Taiwan

Em resposta à visita de Pelosi, China inicia testes militares sem precedentes

Em resposta à visita de Nancy Pelosi à ilha, China inicia testes militares sem precedentes, com disparos reais. Presidente da Câmara dos Estados Unidos deixa Taipei e cita "amizade duradoura". Especialistas veem tentativa de bloqueio sociopolítico

Rodrigo Craveiro
postado em 04/08/2022 06:00
 (crédito: Ministério da Defesa da China)
(crédito: Ministério da Defesa da China)

Após deixar Taiwan, na noite de ontem, e encerrar uma visita que durou menos de 24 horas, a presidente da Câmara dos Representantes dos Estados Unidos afirmou que a China "não pode impedir líderes mundiais ou qualquer pessoa de viajarem a Taiwan para homenagear sua democracia viçosa, para destacar seus muitos sucessos e para reafirmar nossos compromissos com a colaboração contínua". Horas depois da partida de Pelosi, o governo do presidente chinês, Xi Jinping, ordenou que se inicie hoje uma série sem precedentes de testes militares com disparos reais ao longo da costa taiwanesa. Desde a terça-feira, 27 caças e bombardeiros da China invadiram a zona de defesa aérea de Taiwan.

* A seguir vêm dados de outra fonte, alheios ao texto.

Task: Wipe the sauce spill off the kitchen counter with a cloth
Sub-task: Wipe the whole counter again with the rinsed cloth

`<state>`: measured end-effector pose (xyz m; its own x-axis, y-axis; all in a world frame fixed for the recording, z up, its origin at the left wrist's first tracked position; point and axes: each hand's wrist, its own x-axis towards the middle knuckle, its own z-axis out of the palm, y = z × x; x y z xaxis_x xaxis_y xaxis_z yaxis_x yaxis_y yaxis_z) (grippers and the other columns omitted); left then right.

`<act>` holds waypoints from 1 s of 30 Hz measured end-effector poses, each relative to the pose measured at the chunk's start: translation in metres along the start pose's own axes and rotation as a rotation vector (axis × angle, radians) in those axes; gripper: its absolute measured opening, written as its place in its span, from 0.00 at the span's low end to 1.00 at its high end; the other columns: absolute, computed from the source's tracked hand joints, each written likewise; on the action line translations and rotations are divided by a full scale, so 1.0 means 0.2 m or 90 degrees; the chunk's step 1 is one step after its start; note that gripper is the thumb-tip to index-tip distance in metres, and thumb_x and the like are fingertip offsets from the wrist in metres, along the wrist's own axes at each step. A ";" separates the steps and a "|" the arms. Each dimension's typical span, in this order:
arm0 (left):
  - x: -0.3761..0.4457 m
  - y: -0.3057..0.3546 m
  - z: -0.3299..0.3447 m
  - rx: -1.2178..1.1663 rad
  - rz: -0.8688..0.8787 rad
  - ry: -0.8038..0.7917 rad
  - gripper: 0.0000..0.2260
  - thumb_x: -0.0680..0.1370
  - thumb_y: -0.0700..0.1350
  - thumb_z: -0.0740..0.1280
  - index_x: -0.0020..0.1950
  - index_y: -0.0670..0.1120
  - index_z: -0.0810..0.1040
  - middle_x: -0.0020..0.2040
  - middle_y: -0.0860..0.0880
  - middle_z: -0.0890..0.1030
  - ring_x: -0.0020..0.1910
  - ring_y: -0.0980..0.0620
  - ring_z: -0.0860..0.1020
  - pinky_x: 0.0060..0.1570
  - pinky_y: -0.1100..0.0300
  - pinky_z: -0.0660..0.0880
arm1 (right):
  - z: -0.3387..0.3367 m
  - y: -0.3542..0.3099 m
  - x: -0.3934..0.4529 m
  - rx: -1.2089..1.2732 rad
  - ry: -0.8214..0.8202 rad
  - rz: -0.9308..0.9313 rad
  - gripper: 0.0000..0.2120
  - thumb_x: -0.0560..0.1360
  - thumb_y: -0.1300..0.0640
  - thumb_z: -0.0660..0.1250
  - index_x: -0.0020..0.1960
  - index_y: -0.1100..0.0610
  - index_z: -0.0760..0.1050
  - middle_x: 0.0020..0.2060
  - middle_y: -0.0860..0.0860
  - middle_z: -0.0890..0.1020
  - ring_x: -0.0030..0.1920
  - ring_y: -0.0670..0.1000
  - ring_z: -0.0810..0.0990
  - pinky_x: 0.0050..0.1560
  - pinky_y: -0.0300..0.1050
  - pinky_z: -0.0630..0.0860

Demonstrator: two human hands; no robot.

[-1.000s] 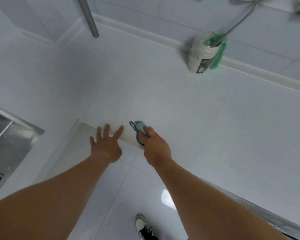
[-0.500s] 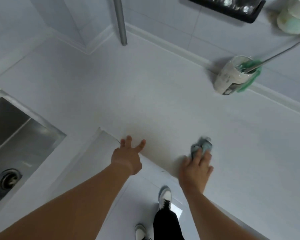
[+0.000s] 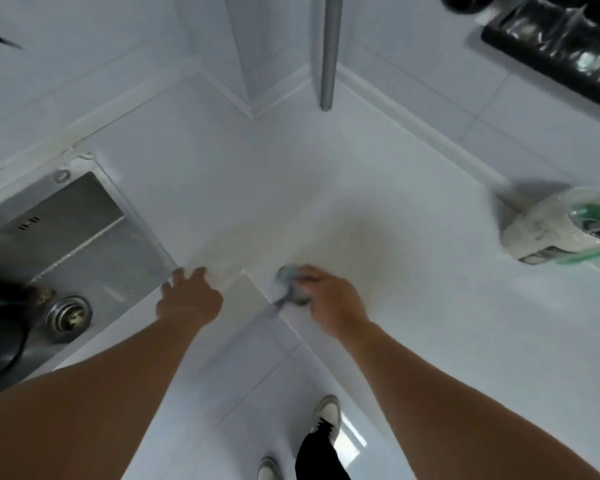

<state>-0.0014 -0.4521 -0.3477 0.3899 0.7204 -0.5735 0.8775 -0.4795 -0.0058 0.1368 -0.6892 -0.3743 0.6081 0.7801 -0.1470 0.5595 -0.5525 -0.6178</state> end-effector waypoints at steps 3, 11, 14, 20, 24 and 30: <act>0.07 -0.11 0.00 0.011 0.007 -0.101 0.34 0.81 0.52 0.60 0.83 0.62 0.47 0.84 0.50 0.43 0.82 0.38 0.54 0.76 0.39 0.61 | -0.23 0.29 0.00 0.108 0.348 0.272 0.19 0.79 0.67 0.65 0.67 0.54 0.82 0.67 0.53 0.80 0.65 0.58 0.80 0.63 0.37 0.70; 0.08 -0.15 0.00 0.094 0.036 -0.128 0.40 0.79 0.54 0.61 0.81 0.65 0.36 0.84 0.52 0.36 0.82 0.40 0.52 0.74 0.40 0.64 | -0.13 0.31 0.23 -0.003 0.133 0.322 0.28 0.86 0.58 0.56 0.83 0.41 0.60 0.84 0.44 0.56 0.78 0.54 0.62 0.76 0.45 0.60; 0.07 -0.17 0.00 0.089 0.039 -0.119 0.40 0.79 0.52 0.61 0.81 0.66 0.37 0.84 0.53 0.37 0.82 0.41 0.52 0.73 0.41 0.65 | 0.06 0.04 0.43 -0.007 0.044 0.209 0.30 0.84 0.61 0.59 0.82 0.40 0.62 0.83 0.41 0.57 0.79 0.56 0.62 0.77 0.41 0.55; 0.08 -0.20 -0.02 0.050 0.091 -0.091 0.36 0.80 0.50 0.59 0.83 0.64 0.45 0.85 0.53 0.43 0.81 0.42 0.59 0.74 0.44 0.66 | 0.39 -0.50 0.64 -0.142 -0.125 -0.020 0.33 0.80 0.65 0.63 0.82 0.45 0.64 0.84 0.43 0.56 0.76 0.56 0.67 0.75 0.50 0.69; 0.08 -0.37 -0.06 -0.150 0.057 0.020 0.27 0.81 0.44 0.57 0.80 0.60 0.65 0.80 0.56 0.65 0.75 0.49 0.69 0.73 0.52 0.67 | 0.49 -0.67 0.61 -0.182 -0.248 -0.172 0.30 0.81 0.64 0.63 0.80 0.44 0.68 0.81 0.46 0.65 0.73 0.57 0.73 0.74 0.49 0.70; 0.14 -0.72 -0.12 -0.119 0.005 0.053 0.18 0.79 0.43 0.58 0.62 0.60 0.78 0.63 0.51 0.76 0.59 0.46 0.77 0.59 0.49 0.75 | 0.24 -0.56 0.70 0.038 0.135 0.062 0.26 0.74 0.66 0.63 0.67 0.46 0.82 0.69 0.46 0.80 0.67 0.53 0.80 0.67 0.38 0.71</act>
<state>-0.1096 -0.3501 -0.3436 0.4120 0.7598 -0.5028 0.9079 -0.3893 0.1556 0.1323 -0.5045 -0.3632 0.7662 0.6409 -0.0469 0.4611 -0.5991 -0.6545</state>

O teatro bélico parece não intimidar os taiwaneses. "Ante as crescentes e deliberadas ameaças militares, Taiwan não recuará. (...) Vamos manter a linha de defesa da democracia", anunciou a presidente de Taiwan, Tsai Ing-wen, que se reuniu com Pelosi, pela manhã. Durante o encontro com a anfitriã, Pelosi reafirmou a aliança entre Washington e Taipei. "Nossa delegação chegou a Taiwan para deixar claro, de forma inequívoca, que não abandonaremos nosso compromisso com Taiwan e que estamos orgulhosos de nossa amizade duradoura", declarou a congressista de 82 anos.  

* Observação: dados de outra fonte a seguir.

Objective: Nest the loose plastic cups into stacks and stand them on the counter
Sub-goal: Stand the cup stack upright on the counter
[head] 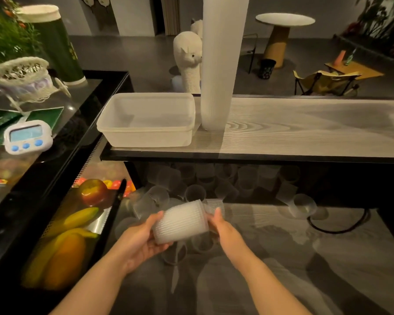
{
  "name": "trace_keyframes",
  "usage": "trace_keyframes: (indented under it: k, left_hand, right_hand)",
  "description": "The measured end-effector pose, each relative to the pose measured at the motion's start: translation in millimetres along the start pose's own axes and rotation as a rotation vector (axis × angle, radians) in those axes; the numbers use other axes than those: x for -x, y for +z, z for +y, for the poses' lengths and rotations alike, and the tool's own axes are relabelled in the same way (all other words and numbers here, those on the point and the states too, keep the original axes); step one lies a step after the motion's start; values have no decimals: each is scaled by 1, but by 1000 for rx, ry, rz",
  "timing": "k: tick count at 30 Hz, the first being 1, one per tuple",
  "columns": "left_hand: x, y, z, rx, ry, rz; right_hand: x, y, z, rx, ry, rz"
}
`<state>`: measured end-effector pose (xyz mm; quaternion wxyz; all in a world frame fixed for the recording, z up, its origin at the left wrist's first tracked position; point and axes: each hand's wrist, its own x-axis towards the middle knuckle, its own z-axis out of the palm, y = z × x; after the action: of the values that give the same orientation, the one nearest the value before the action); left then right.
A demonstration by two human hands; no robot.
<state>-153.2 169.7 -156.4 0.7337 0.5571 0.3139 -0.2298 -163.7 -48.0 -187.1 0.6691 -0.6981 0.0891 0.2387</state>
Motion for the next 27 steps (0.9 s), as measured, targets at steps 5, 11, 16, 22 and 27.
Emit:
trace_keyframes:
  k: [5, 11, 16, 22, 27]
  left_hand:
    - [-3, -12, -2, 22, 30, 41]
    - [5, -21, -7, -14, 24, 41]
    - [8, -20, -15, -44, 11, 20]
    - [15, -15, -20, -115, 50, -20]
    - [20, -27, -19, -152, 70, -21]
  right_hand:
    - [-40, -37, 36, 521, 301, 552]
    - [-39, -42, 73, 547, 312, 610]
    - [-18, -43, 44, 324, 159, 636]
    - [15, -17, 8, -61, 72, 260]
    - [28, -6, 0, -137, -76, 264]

Hua Chunying, porta-voz do Ministério das Relações Exteriores da China, defendeu os testes militares como "uma medida necessária e legítima para responder às graves provocações de alguns políticos americanos e dos independentistas taiwaneses". Jin Hongjun (leia Duas perguntas para), encarregado de negócios da Embaixada da China no Brasil, admitiu ao Correio que as simulações de guerra são "um direito devido de qualquer país soberano do mundo". "As ações militares tomadas pela China mostram a seriedade com a qual tratamos do assunto, e evidenciam a nossa firme determinação e plena capacidade de combater, de forma resoluta, as forças separatistas de Taiwan. Como disse Confúcio há mais de 2.500 anos, as palavras devem ser honradas e as ações devem ser resolutas. A China já deixou claro que tomará uma série de contramedidas, e faremos o que dissemos."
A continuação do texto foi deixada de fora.